Location
- 18491 Lake Shore Boulevard Cleveland, Ohio 44119 United States
- Coordinates: 41°35′42″N 81°33′03″W﻿ / ﻿41.59500°N 81.55083°W

Information
- Type: Private, Coeducational
- Motto: Faith. Family. Future.
- Religious affiliation: Roman Catholic
- Patron saints: Saint Angela Merici and Saint Joseph
- Established: 1990 (VASJ)
- Founder: Society of Mary (Marianists)/Ursuline Sisters
- President: Thomas M. Carone
- Principal: Gregory K. Sedmak
- Grades: 9–12
- Student to teacher ratio: 12:1
- Hours in school day: 8:00 am – 3:00 pm
- Campus type: Urban/Suburban
- Colors: Columbia Blue and Scarlet Red
- Slogan: Faith. Family. Future.
- Fight song: When the Saints Go Marching In
- Athletics: 17 Varsity sports (8 boys, 7 girls, 2 co-ed)
- Athletics conference: Independent
- Mascot: The Viking
- Nickname: VASJ
- Team name: Vikings
- Rival: Euclid High School, Cleveland Central Catholic High School
- Accreditation: North Central Association of Colleges and Schools
- Yearbook: The Viking
- Tuition: Base tuition - $10,200
- Website: vasj.com

= Villa Angela-St. Joseph High School =

Private coeducational school in Cleveland, Ohio, United States

Villa Angela-St. Joseph High School is a private Roman Catholic college-preparatory high school located in Cleveland, Ohio, United States. The school's name is commonly abbreviated VASJ. It was formed by the 1990 merger of Villa Angela Academy (all girls) and St. Joseph High School (all boys). It is owned by the Catholic Diocese of Cleveland. The school's core values are grounded in those of the religious orders which had administered the two predecessor schools: the Society of Mary (Marianists) (Saint Joseph High School) and the Ursulines (Villa Angela Academy).

==History==

===Villa Angela Academy===
Villa Angela Academy was founded in the mid-1870s, as a boarding school and academy for girls, by the Ursuline Sisters of Cleveland on property they had purchased on the southern shore of Lake Erie at the mouth of Euclid Creek. The school moved into a new building in 1972. Their athletic teams were nicknamed the Skylarks (Larks) Villa Angela Academy had over 6,000 graduates.

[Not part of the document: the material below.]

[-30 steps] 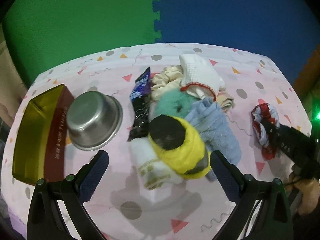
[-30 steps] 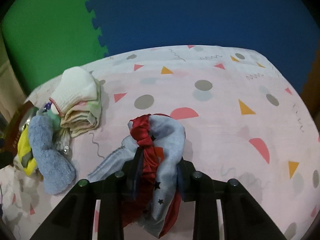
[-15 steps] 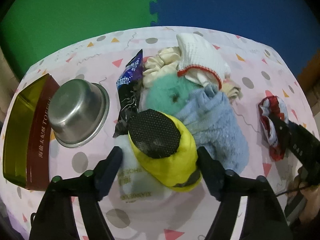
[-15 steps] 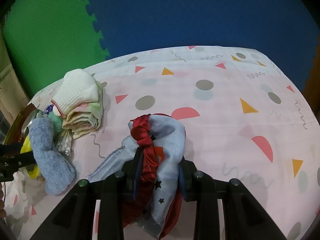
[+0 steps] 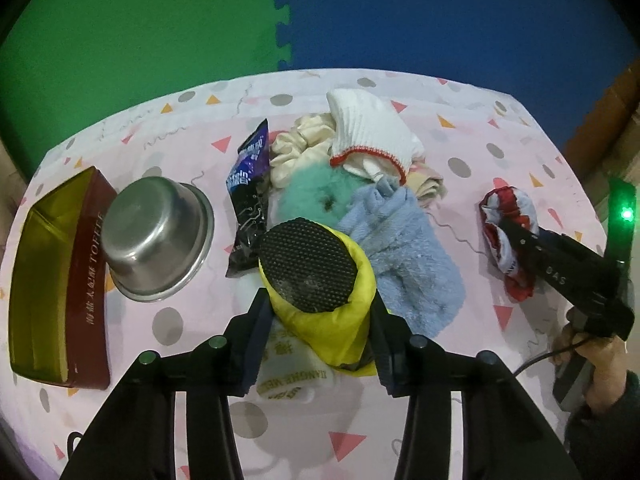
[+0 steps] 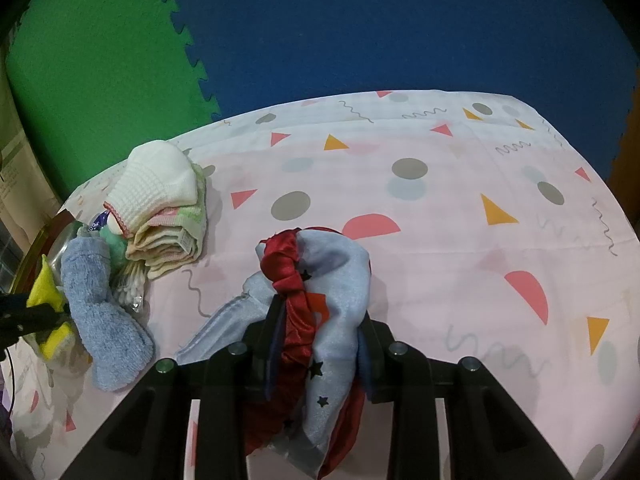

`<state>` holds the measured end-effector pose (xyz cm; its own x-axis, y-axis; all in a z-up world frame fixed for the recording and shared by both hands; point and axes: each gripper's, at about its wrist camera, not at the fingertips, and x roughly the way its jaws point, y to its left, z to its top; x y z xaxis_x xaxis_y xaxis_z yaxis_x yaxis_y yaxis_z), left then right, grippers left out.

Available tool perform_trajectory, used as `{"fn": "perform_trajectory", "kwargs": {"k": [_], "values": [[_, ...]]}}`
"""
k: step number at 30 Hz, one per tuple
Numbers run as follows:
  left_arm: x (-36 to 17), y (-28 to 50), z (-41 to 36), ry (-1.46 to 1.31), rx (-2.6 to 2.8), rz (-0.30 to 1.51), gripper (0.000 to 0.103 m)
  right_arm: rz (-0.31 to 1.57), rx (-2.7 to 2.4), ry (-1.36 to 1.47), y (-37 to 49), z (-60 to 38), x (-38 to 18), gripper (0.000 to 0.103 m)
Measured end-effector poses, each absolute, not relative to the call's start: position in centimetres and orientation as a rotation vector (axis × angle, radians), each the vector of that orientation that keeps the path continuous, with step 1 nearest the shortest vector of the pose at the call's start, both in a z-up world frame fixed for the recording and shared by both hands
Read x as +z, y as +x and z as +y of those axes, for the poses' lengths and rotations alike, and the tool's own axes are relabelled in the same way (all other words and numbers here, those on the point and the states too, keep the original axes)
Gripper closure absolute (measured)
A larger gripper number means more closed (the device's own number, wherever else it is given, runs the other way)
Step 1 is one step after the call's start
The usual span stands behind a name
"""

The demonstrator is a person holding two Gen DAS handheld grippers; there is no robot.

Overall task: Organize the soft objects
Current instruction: 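Carry the yellow sock into the gold tin and open the left tool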

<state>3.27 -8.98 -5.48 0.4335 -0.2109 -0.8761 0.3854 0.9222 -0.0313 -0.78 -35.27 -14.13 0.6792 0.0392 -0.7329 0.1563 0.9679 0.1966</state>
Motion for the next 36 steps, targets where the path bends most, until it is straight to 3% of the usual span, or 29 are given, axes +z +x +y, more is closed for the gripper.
{"fn": "perform_trajectory", "kwargs": {"k": [20, 36], "values": [[-1.4, 5.2, -3.5, -0.009, -0.39, 1.08, 0.06, 0.826, -0.066, 0.253, -0.7, -35.3, -14.1, 0.071], [-7.1, 5.9, -7.5, 0.091, -0.395, 1.151, 0.055, 0.825, -0.065, 0.256, -0.7, -35.3, -14.1, 0.071]]}}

===St. Joseph High School===
St. Joseph High School was opened in 1950 on the site of Boulevard Hospital, a general hospital which closed in 1937 (originally, the Cunningham Sanitarium - a facility designed to use pressurized atmosphere as an aid in the treatment of disease). Bishop Edward Francis Hoban had asked the Society of Mary (Marianists) from Dayton, Ohio to administer the school. The school's mascot was the Viking due to the school's proximity to Lake Erie. St. Joseph has over 10,000 graduates.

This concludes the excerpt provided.